When shopping for a washing machine, seek for one that has the EnergyStar sign on the front of the appliance box. When compared to normal washers, energy-efficient washers consume 50% less water; Maximize the efficiency of every load. Instead of doing multiple tiny loads of laundry, try to do one large load at a time instead. Water is wasted when tiny loads are run needlessly. Don’t cram too many things into one space. Instead of doing a lot of laundry on one day, try doing a few of loads each day many times a week.
Drain openers and cleansers that are caustic should not be used.
how to maintain your septic system
When shopping for a washing machine, seek for one that has the EnergyStar symbol on it. Washing machines that are energy efficient utilize 50% less water than ordinary washers. Make use of every single cargo to the greatest extent possible. Instead of doing multiple tiny loads of laundry, try to do one large load. Water is wasted when tiny loads are run unnecessarily; Distribute your loads as much as possible. Instead of doing a large amount of laundry on a single day, try doing a few of loads each day many times a week.
Drain openers and cleansers that contain caustic ingredients should not be used.
- Make use of the services of a qualified specialist to develop a maintenance strategy. Make an appointment for an annual examination of your septic system. Utilize the services of an effluent filter to limit the amount of particles that exit the tank, so extending the life of your septic system. Make sure you get your septic system professionally cleaned every 2 to 3 years, or more frequently if necessary, by an experienced and qualified expert
- If you have any reason to believe that there is an issue with your system, contact a professional. It is far preferable to catch anything early than than pay the price later.
common septic questions
Here are some of the most frequently asked questions by septic system owners.
What is bad for septic systems?
No plastic items such as paper towels, sanitary and baby wipes, condoms, disposable diapers, or anything else should be flushed down the toilet or dumped into your septic system. Wipes should be avoided at all costs since none of them are septic-safe.
How do I keep my septic system healthy?
Paper towels, sanitary and baby wipes, tampon applicators, condoms, disposable diapers, and anything else made of plastic should not be flushed down the toilet. Take extra precautions while using wipes, as they are not septic-safe in any way!
Can I use bleach if I have a septic tank?
When bleach is diluted with laundry water, it should have no effect on the microorganisms in your septic system.
Pouring powerful bleach or other harsh chemicals down the drain, on the other hand, is not recommended.
who should you call for septic issues?
Septic tank cleaning and septic tank pumping services are provided by Norway Septic Inc., a service-oriented company devoted to delivering outstanding septic tank cleaning and septic tank pumping services to households and business owners throughout the Michiana area. “We take great delight in finishing the task that others have left unfinished.” “They pump, we clean!” says our company’s motto. If you believe that your septic system is having troubles, or if you require septic replacement components such as septic filters, please contact us right once.
Our affiliate connections to these items generate a small profit for us if you decide to purchase them via our links.
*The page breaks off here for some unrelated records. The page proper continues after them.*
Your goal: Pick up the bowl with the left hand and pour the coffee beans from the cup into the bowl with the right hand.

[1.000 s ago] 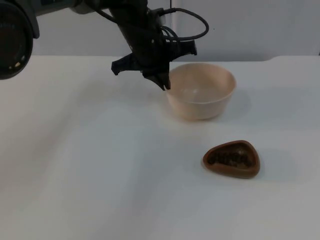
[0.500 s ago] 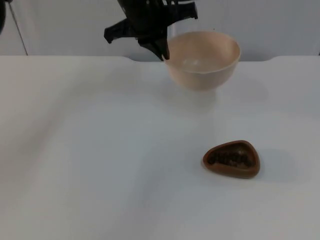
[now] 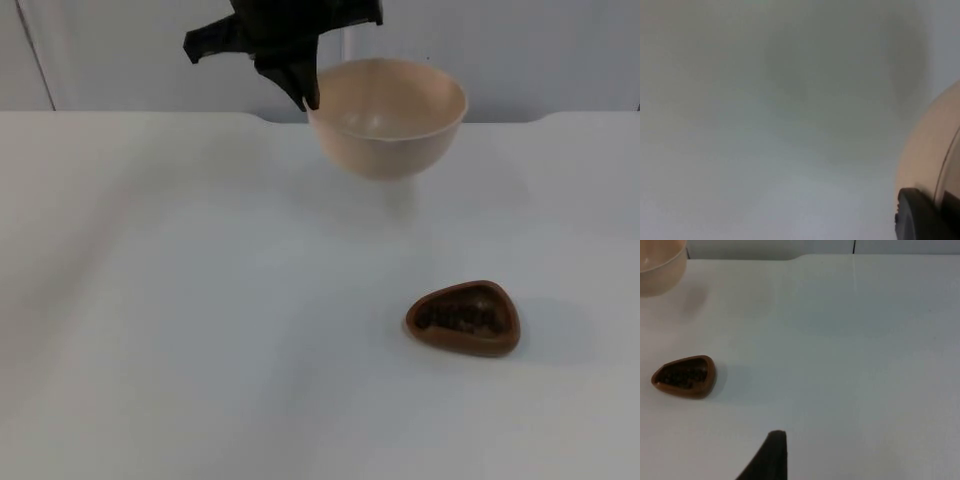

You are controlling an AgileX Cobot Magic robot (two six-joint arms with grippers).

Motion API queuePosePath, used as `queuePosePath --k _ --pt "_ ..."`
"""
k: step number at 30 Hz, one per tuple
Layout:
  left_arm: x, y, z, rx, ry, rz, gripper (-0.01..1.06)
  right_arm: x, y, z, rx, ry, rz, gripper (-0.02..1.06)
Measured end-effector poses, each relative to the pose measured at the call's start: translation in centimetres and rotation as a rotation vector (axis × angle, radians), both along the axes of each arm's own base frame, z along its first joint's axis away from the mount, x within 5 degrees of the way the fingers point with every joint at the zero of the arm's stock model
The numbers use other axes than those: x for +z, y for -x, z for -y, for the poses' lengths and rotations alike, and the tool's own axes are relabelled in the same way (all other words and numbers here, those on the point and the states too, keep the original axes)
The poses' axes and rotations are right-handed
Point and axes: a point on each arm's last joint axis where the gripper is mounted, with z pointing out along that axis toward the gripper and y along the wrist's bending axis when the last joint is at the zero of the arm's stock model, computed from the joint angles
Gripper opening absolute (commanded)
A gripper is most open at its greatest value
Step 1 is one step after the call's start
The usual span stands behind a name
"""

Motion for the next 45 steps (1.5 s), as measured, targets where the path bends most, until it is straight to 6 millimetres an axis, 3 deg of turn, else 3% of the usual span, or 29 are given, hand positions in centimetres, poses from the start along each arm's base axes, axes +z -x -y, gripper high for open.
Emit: queuePosePath --k 7,17,27,32,45 --pt "1.8 0.8 0.9 -0.044 -0.01 0.045 0.0 0.0 0.0 0.0 0.0 0.0 0.0 1.05" --pt "2.0 1.1 1.4 -0.081 -0.001 0.051 0.0 0.0 0.0 0.0 0.0 0.0 0.0 1.05" --pt "4.0 1.9 1.8 -0.096 0.019 0.085 0.0 0.0 0.0 0.0 0.0 0.0 0.0 1.05" --pt "7.1 2.9 0.3 -0.075 0.042 0.118 0.0 0.0 0.0 0.0 0.0 0.0 0.0 1.05" --pt "7.5 7.7 -2.6 -0.082 -0.027 0.05 0.0 0.0 0.0 0.0 0.0 0.0 0.0 1.05"
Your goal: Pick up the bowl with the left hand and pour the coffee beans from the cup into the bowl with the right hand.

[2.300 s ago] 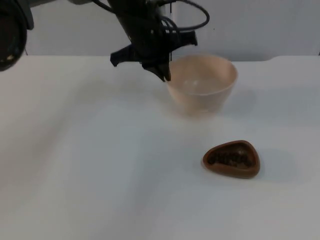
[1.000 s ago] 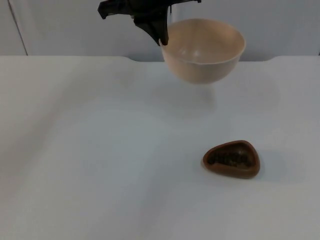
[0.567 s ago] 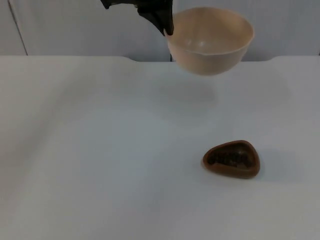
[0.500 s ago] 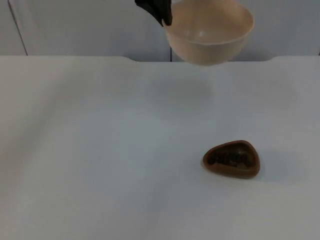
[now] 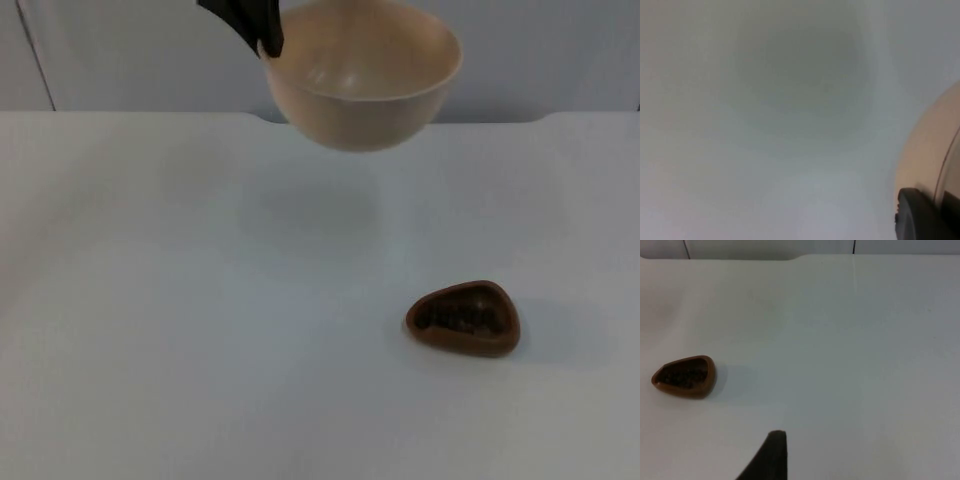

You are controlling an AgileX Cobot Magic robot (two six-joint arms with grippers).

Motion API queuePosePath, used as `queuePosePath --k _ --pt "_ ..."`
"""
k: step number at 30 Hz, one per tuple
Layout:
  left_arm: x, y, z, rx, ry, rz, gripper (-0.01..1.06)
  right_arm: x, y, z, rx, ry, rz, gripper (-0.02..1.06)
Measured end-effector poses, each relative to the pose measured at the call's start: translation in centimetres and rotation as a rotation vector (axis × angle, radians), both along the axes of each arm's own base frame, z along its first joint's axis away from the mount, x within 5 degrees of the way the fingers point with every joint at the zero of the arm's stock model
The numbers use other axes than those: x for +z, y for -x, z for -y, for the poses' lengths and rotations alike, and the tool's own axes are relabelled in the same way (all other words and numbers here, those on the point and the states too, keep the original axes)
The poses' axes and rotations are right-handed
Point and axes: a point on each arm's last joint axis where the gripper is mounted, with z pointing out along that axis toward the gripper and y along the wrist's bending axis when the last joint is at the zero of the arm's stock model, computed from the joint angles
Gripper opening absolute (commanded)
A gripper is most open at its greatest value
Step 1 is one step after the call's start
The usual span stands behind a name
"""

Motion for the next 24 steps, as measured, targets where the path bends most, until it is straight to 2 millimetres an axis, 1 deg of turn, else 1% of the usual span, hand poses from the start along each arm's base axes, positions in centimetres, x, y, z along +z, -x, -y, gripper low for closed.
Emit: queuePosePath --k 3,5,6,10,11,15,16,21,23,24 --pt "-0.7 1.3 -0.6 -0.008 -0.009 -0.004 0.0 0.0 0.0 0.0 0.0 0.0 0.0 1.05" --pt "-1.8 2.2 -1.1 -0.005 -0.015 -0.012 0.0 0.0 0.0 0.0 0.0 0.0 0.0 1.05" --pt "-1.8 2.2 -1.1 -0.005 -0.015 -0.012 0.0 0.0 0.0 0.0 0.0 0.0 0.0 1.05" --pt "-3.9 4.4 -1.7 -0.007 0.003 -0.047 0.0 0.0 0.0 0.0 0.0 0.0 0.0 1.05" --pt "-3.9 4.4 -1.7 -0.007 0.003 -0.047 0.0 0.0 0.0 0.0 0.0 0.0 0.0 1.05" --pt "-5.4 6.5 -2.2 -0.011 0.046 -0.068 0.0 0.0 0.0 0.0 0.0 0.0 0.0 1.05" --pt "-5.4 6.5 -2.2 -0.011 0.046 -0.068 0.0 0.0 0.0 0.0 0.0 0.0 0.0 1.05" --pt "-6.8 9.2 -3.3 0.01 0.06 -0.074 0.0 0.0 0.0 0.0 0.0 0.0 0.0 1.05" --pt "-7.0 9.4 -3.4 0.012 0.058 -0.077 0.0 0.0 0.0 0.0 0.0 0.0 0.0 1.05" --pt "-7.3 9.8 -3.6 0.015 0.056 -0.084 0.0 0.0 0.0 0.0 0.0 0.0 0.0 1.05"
How to Care for Your Septic System
Septic system maintenance is neither difficult or expensive, and it does not have to be done frequently. The maintenance of a vehicle is comprised of four major components:
- Inspect and pump your drainfield on a regular basis
- Conserve water
- Dispose of waste properly
- And keep your drainfield in good condition.
Inspect and Pump Frequently
Inspection of the ordinary residential septic system should be performed by a septic service specialist at least once every three years. Household septic tanks are normally pumped every three to five years, depending on how often they are used. Alternative systems that use electrical float switches, pumps, or mechanical components should be examined more frequently, typically once a year, to ensure that they are in proper working order. Because alternative systems contain mechanical components, it is essential to have a service contract.
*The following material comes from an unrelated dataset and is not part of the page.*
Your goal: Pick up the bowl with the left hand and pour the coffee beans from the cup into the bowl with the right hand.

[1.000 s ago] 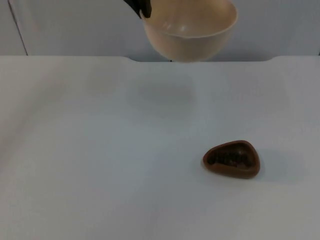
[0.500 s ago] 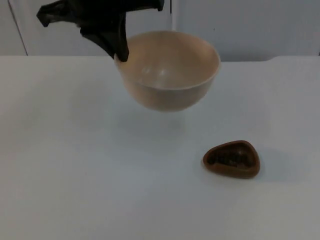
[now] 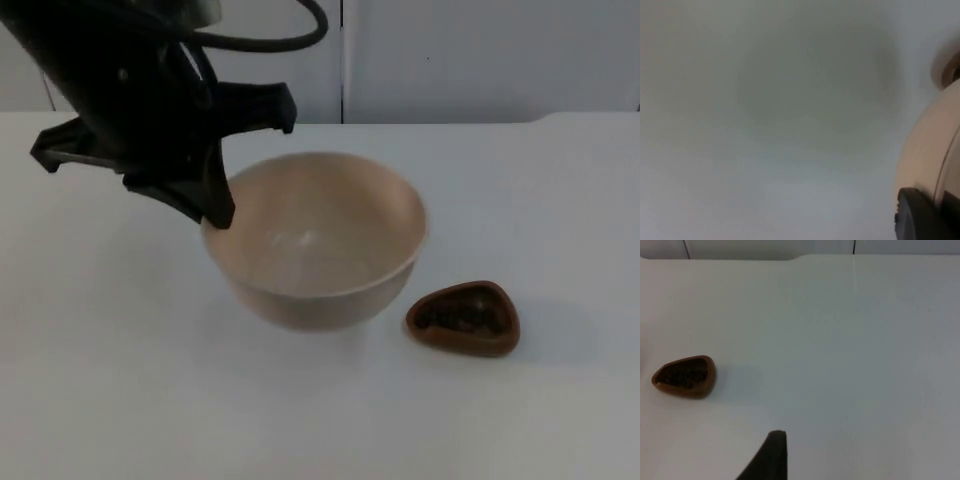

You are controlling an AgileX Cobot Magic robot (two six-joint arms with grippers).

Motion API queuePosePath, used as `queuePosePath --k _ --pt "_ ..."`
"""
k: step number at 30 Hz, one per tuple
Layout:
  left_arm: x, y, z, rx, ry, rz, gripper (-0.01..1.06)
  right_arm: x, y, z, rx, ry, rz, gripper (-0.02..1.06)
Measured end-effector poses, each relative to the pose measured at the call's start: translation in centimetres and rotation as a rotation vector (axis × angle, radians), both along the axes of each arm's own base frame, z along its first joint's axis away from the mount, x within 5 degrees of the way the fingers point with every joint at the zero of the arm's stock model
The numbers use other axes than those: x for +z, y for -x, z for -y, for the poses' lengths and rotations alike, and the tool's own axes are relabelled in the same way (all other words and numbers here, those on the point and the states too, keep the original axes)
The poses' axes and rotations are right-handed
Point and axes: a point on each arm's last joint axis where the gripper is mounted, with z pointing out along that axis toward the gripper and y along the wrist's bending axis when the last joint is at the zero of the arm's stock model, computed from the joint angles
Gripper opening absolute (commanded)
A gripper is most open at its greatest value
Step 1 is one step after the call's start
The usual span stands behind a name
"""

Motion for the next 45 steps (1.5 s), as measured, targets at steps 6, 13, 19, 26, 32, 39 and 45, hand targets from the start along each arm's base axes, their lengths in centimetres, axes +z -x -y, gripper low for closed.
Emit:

- The size of the household
- The total amount of wastewater produced
- The amount of solids present in wastewater
- The size of the septic tank
Service provider coming? Here is what you need to know.
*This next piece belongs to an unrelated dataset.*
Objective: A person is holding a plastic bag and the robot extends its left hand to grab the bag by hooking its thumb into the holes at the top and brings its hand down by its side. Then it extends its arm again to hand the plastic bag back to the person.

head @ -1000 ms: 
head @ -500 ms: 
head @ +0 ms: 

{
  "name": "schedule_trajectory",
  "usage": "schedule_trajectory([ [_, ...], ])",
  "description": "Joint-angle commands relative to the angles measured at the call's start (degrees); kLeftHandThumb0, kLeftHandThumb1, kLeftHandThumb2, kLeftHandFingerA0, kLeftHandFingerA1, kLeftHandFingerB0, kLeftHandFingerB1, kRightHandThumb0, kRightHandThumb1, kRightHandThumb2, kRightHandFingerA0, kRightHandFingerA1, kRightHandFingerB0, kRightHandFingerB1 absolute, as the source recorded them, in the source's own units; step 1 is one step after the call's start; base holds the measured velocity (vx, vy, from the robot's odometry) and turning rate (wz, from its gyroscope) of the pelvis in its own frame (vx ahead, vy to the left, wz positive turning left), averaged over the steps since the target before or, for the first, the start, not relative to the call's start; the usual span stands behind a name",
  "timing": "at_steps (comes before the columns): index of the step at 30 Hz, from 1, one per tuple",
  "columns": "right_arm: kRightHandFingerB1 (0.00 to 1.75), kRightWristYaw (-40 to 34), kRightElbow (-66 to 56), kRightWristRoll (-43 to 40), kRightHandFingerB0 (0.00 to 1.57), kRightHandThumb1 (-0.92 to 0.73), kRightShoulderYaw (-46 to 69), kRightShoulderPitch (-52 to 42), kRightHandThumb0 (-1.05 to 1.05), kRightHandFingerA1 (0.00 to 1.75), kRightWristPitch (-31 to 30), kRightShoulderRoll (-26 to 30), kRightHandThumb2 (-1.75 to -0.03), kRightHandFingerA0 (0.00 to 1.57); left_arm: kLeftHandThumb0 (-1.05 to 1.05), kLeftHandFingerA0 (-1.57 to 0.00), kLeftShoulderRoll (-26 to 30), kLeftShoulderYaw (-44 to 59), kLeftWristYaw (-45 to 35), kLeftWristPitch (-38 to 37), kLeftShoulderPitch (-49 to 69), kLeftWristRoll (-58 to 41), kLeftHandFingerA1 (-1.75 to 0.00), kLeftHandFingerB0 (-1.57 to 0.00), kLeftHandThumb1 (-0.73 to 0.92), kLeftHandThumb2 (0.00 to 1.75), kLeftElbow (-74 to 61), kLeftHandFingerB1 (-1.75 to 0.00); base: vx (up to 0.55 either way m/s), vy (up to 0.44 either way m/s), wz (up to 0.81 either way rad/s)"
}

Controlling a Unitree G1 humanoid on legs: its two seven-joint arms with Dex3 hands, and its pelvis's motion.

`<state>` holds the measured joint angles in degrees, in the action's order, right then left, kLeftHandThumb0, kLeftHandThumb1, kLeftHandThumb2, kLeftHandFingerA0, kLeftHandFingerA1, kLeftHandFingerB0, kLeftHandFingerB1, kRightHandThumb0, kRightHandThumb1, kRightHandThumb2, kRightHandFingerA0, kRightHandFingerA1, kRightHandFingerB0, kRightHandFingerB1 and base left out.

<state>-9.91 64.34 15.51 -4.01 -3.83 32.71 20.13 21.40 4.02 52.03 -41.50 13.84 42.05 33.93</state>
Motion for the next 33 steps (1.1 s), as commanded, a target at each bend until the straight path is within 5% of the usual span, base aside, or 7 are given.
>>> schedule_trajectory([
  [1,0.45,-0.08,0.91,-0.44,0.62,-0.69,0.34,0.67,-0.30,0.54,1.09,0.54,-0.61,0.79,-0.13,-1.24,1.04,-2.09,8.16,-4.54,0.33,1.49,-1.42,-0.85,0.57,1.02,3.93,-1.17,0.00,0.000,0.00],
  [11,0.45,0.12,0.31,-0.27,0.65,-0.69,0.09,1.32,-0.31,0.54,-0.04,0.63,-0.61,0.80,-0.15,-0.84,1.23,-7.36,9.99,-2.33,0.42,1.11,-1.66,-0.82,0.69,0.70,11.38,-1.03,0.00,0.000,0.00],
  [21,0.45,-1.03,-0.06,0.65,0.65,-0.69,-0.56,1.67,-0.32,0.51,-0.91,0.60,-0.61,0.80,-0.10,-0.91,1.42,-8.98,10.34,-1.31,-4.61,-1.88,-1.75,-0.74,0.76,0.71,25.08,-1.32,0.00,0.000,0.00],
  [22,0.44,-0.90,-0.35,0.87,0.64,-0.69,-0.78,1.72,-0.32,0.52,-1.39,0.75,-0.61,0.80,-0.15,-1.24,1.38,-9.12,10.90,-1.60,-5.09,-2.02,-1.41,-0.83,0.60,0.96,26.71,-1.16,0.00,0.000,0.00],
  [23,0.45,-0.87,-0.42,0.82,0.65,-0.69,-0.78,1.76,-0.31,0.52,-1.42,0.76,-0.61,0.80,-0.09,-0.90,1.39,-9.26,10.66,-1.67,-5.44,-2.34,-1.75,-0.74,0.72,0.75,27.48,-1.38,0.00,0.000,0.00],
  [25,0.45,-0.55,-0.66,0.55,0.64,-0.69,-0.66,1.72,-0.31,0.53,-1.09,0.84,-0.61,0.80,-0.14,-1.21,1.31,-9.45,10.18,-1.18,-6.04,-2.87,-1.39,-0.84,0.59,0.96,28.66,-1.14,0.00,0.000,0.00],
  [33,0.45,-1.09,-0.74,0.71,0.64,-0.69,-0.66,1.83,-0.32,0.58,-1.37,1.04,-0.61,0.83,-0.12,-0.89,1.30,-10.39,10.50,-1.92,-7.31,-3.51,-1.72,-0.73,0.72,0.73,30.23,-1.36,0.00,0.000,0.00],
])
When you contact a septic service provider, he or she will inspect your septic tank for leaks as well as the scum and sludge layers that have built up over time. Maintain detailed records of any maintenance work conducted on your septic system. Because of the T-shaped outlet on the side of your tank, sludge and scum will not be able to escape from the tank and travel to the drainfield region. A pumping is required when the bottom of the scum layer or the top of the sludge layer is within six inches of the bottom of the outlet, or if the top of the sludge layer is within 12 inches of the bottom of the outlet.
In the service report for your system, the service provider should mention the completion of repairs as well as the condition of the tank.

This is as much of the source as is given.